Do dinheiro que recebeu, a candidata usou R$ 40,9 mil para contratar cinco pessoas para trabalharem em sua campanha. O restante usou na confecção de jornais.
Em uma dessas publicações, imprimiu 200 mil exemplares por R$ 16,4 mil. Na descrição dos serviços que está na nota fiscal emitida pela Editora Diário Indústria e Comércio, a informação é de que o material é “referente à impressão de 200.000 exemplares de jornal de campanha Ratinho Junior/Leandro Bravin”.
Outra nota fiscal, no valor de R$ 2.590, é “referente à impressão de 30.000 exemplares de jornal de campanha Ratinho Junior/Ratinho Colombo”.

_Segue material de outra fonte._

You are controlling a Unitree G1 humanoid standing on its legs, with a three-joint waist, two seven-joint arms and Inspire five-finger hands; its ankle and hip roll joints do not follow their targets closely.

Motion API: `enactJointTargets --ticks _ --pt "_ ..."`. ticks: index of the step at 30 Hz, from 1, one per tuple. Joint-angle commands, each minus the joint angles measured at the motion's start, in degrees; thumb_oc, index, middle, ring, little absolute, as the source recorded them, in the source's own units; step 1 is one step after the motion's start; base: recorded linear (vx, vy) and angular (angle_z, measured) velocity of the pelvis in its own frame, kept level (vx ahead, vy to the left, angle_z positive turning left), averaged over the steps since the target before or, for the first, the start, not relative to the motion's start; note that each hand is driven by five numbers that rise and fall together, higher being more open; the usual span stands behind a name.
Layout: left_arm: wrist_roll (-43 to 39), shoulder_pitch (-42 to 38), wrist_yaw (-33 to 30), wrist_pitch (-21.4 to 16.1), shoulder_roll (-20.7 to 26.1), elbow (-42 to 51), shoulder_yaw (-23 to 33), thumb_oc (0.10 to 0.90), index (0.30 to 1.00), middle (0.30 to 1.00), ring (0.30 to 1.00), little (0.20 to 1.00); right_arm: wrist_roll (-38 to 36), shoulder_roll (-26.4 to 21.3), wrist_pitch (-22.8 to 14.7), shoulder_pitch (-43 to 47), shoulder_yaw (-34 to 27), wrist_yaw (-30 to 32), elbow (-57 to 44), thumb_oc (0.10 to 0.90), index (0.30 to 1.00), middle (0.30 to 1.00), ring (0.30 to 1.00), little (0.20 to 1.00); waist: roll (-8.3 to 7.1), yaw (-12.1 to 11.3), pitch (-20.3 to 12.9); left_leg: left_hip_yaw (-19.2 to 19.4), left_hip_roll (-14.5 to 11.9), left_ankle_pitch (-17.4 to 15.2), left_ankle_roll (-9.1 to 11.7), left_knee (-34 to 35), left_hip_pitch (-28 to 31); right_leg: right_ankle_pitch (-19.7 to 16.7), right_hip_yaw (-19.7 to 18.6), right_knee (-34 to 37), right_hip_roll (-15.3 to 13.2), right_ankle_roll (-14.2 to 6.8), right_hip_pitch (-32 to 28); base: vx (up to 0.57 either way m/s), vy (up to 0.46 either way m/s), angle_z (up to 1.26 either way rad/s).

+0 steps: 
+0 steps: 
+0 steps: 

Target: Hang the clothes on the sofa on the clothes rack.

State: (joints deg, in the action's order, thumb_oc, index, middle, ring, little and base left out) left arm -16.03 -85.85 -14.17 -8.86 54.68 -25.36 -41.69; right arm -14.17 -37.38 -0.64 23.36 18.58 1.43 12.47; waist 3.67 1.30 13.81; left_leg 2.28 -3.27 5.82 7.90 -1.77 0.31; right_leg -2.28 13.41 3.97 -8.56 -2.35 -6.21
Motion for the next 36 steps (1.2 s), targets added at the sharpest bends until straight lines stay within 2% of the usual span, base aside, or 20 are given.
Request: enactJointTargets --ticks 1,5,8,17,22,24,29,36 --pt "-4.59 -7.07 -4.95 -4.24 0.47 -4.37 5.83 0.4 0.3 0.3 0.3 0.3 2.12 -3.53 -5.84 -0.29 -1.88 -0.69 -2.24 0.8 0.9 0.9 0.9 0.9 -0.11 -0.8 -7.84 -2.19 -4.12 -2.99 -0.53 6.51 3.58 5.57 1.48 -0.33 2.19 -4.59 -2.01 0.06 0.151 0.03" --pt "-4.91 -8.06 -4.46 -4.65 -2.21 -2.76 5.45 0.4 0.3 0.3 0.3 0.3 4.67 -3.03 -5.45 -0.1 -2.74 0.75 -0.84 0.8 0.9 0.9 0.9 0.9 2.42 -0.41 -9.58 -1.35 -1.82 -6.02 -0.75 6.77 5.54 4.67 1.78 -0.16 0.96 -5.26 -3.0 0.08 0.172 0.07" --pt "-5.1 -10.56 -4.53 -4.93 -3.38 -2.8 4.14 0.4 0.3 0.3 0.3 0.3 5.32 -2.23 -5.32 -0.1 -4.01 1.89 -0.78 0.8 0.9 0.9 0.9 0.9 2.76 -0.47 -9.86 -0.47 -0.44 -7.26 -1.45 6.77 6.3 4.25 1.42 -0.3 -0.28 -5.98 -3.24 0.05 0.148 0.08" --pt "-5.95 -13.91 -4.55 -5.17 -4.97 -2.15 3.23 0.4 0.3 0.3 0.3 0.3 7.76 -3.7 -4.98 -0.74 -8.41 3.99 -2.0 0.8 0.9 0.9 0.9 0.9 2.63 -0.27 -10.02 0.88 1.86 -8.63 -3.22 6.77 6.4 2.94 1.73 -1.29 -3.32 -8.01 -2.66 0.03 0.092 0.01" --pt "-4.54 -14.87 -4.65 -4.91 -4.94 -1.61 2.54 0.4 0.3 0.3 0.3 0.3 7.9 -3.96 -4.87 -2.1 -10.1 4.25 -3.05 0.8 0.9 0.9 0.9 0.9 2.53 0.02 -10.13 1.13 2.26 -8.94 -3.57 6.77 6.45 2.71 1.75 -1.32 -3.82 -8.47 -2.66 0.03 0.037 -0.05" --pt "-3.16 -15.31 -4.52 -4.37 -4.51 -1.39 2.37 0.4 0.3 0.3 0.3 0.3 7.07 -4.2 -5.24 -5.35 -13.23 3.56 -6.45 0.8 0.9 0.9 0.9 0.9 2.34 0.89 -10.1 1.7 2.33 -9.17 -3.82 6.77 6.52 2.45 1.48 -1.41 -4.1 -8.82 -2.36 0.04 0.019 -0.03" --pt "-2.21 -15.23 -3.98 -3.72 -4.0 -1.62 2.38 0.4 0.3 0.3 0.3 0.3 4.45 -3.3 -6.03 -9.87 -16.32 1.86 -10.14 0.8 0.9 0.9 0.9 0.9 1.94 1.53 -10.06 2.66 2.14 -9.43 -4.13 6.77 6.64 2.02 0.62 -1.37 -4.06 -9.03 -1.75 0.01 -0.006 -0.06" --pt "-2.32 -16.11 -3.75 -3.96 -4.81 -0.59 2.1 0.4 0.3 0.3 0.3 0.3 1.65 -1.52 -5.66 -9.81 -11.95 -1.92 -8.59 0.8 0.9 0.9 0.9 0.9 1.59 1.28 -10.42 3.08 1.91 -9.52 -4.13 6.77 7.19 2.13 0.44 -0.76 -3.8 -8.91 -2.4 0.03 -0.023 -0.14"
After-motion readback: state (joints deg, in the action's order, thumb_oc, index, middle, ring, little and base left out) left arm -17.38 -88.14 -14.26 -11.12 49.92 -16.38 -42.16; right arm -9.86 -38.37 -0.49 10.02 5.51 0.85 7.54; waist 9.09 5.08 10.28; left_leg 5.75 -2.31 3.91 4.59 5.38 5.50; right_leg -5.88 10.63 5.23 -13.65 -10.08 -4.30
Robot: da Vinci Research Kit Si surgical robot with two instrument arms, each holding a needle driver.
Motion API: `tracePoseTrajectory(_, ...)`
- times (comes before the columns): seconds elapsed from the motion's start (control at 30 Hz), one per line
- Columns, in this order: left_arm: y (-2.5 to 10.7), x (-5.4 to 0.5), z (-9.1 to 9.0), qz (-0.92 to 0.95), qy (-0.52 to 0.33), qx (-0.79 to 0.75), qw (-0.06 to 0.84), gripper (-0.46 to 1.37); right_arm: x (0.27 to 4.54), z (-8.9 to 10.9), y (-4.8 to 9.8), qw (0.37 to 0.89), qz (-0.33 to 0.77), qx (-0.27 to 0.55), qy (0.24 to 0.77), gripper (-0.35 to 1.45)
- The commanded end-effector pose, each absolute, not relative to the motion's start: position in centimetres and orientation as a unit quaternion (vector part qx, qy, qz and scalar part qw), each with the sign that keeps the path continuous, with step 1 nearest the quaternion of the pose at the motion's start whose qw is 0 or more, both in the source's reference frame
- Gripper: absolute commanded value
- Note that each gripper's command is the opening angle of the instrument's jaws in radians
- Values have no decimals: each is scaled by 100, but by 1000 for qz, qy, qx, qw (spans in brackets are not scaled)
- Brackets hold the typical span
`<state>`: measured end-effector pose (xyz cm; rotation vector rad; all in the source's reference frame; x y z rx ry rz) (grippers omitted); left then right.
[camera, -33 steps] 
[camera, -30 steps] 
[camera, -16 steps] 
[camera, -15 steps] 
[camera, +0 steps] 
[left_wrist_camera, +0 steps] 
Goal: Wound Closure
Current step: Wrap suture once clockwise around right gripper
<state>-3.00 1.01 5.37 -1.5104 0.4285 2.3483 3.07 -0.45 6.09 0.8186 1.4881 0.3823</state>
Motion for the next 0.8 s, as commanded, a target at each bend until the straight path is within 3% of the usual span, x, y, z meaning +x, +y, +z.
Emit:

Ou seja, um terço dos recursos do Fundo Eleitoral recebido por Giareta foi revertido para as campanhas de Ratinho Junior e Leandro Bravim, candidato a deputado federal pelo PV.
A Gazeta do Povo fez contato com a ex-candidata por telefone, na manhã de quarta-feira (6), mas ela informou que não poderia falar naquele momento. A reportagem fez uma nova tentativa em outro horário, definido por ela, mas a ligação não foi atendida.
O presidente do Partido Verde (PV) no Paraná, Francisco Caetano Martin, o Chico do PV, disse que o material impresso foi uma “dobrada”, quando candidatos aparecem juntos na propaganda, prática comum em campanhas eleitorais. Ele não soube esclarecer, contudo, porque apenas a candidata Vanessa assumiu a conta do material impresso, de forma integral. Sugeriu que Bravin poderia ter ficado com a distribuição do material impresso, por exemplo, mas a reportagem não encontrou tal despesa na prestação de contas do candidato, disponível no site do TSE.
O PV se comprometeu a verificar o ponto e esclarecer a questão, mas não houve retorno até o fechamento do texto, no início da tarde desta quinta-feira (7). A Gazeta do Povo também não conseguiu falar diretamente com Bravin.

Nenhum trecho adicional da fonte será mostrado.